The caravan rolled out under clearing skies. The last of the fog lifted by late morning, leaving the air crisp with travel and change. Dust rose beneath wagon wheels, and the road narrowed to a curve between two hills.
Ethan walked near the front, the Pack ranging around him—Pixie zigzagging ahead, Buster trotting steady, Moose keeping to the perimeter. Amelia stayed close today, her movements quiet and deliberate. Lyra walked just behind, her tail swaying slightly in a rhythm that didn’t try to match anyone else’s—but didn’t avoid them either.
It was almost noon when the ridge opened.
The trees thinned. The road bent wide around a slope of wind-worn stone—and then the horizon changed.
Celdoras stretched out below them.
Sprawling and tiered, the city carved its way into the landscape like it had been poured from stone and light. The outer walls were pale gray, spotted with moss and age. Wide roads wound toward higher rings, each tier rising above the last in a layered spiral. Smoke curled from rooftops. Market flags snapped in the wind. Copper towers caught the sun.

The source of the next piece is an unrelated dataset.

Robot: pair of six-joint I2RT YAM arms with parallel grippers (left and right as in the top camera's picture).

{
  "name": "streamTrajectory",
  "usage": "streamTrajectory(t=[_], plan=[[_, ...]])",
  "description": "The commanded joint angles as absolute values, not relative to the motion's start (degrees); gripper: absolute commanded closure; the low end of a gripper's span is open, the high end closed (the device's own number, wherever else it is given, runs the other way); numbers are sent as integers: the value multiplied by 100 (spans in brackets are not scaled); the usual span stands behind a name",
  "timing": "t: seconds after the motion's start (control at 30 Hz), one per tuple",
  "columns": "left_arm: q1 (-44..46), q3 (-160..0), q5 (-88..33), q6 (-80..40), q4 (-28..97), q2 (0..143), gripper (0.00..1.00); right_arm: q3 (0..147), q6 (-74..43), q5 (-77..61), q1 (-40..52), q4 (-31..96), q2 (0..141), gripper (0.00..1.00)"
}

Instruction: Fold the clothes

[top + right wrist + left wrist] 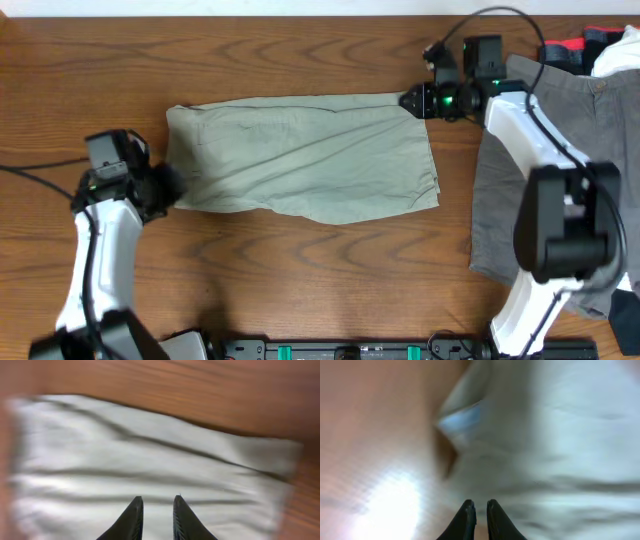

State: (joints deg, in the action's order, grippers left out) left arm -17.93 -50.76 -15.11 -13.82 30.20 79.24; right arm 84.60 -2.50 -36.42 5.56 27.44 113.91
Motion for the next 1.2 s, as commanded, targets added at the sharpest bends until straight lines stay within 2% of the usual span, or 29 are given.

And at the center, high above everything else, the spire of the Mages’ College gleamed like a drawn blade.
Ethan stopped walking.
The Pack stopped with him.
Pixie tilted her head. “Is that it?”
“That,” Ethan said softly, “is definitely it.”
They stood there for a long moment—just watching, just breathing it in. No one spoke. There was nothing to say. The road had been long. The Pack had changed. And ahead of them, everything was about to change again.